Also a Lover Style Test CLICK HERE - just for a little more understanding of each other...



> ....*These 1st 4 Lover Styles prefer their Romance & Love to be "TRADITIONAL" rather than daring or out-of-the-ordinary*...
> 
> *1*. *The Classic Lover*- you would rather be pursued than do the pursuing and, when it comes to physical love, you concentrate more on enjoying the experience rather than worrying about your performance.
> 
> ...


When are you getting married ? This needs sorted out... you don't want to go into the marriage... with a growing resentment that he can not BE what you crave.. how old are you both? 

You mention his only needing it once a week...if you are young... he doesn't have much of a sex drive !! Men's sexual antsy Prime is in their 20's...I'd be very concerned about this...as men slow down as they age... (testosterone waning little by little every year )...and yours will likely grow higher ...just something else to think about.


----------



## Fozzy (Jul 20, 2013)

You can't change him, but he CAN change himself as long as he wants to. Simply Amorous gave a good book suggestion above (i'm reading the sample on my kindle now ). I'd also recommend "She Comes First" by Ian Kerner. It's upped my game. The key is though--he HAS to want to change. It's a matter of "I'm going to do whatever it takes to satisfy her", and that's something only he can decide to do.

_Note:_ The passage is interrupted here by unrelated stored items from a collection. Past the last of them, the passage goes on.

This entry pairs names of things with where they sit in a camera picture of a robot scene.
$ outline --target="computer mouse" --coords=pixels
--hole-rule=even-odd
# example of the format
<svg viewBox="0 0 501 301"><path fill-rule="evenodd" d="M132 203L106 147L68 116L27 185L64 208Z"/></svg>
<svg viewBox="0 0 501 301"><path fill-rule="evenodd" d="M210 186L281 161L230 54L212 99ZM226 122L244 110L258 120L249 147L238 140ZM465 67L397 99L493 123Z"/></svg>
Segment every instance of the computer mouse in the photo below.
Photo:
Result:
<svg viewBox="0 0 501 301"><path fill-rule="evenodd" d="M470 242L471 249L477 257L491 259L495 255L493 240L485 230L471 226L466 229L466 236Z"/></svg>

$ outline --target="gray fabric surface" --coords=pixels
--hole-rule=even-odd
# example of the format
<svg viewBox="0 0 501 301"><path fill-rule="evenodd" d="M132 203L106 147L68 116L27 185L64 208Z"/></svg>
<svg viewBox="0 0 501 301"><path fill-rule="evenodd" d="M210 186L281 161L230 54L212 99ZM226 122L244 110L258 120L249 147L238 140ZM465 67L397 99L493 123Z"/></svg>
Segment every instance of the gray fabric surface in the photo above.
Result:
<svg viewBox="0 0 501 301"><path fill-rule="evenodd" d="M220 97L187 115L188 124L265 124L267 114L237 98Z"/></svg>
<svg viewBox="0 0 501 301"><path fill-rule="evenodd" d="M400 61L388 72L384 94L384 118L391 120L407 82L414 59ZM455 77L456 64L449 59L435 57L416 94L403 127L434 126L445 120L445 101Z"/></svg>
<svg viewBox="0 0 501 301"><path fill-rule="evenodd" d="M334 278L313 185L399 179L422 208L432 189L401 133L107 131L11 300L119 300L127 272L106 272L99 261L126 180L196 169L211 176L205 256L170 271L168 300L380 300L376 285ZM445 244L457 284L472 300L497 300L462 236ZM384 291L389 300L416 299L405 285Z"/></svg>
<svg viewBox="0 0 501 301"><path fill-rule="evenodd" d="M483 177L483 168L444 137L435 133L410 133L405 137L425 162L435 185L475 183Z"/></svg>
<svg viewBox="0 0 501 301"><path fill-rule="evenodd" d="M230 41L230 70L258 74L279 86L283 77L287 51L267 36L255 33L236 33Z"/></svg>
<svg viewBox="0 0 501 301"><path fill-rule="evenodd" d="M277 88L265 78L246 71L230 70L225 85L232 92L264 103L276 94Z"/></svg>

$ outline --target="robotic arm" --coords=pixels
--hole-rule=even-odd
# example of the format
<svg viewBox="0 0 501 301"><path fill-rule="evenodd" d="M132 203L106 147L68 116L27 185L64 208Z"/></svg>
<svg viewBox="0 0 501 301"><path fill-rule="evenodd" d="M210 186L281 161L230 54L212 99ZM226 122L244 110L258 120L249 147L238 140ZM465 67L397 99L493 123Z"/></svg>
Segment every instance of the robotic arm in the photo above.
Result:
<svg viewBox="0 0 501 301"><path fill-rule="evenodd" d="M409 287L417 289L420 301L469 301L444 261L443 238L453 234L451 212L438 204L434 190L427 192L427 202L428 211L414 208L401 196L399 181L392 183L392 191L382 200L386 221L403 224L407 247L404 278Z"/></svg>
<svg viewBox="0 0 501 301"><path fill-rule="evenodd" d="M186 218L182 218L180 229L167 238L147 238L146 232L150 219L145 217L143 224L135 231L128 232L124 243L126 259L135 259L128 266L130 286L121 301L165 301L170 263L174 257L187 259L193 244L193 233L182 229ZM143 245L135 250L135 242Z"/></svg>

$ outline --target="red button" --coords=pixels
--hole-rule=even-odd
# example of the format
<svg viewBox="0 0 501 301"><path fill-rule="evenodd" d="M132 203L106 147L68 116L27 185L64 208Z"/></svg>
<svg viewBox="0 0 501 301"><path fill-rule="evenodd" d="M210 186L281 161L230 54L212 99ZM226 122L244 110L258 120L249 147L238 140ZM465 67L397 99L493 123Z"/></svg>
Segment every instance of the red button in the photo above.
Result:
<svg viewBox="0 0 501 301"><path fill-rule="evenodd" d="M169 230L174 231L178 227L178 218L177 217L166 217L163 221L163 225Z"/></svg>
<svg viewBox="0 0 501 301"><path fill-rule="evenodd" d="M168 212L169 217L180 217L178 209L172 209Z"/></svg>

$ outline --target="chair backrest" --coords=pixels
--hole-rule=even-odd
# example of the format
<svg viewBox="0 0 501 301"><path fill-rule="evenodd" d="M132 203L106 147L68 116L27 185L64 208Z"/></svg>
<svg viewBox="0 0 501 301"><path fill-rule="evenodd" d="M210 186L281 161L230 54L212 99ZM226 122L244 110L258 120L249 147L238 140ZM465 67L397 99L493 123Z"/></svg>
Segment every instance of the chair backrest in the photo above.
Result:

I'm not generally a very aggressive guy in the bedroom, but I've learned that I NEED to be, because my wife is even more low-key than I am so she won't ask for what she really desires. It doesn't come naturally to me, I definitely have to work at it, but she's worth it to me.


----------



## MaritimeGuy (Jul 28, 2012)

In a way I agree with both sides of this debate. I use myself as an example. While I am never going to be a spit in your face, slap you hard enough to leave welts call you degrading names jam my you know what in your mouth until you're on the verge of passing out kind of guy...with the right cues I could be more agressive with my partner. 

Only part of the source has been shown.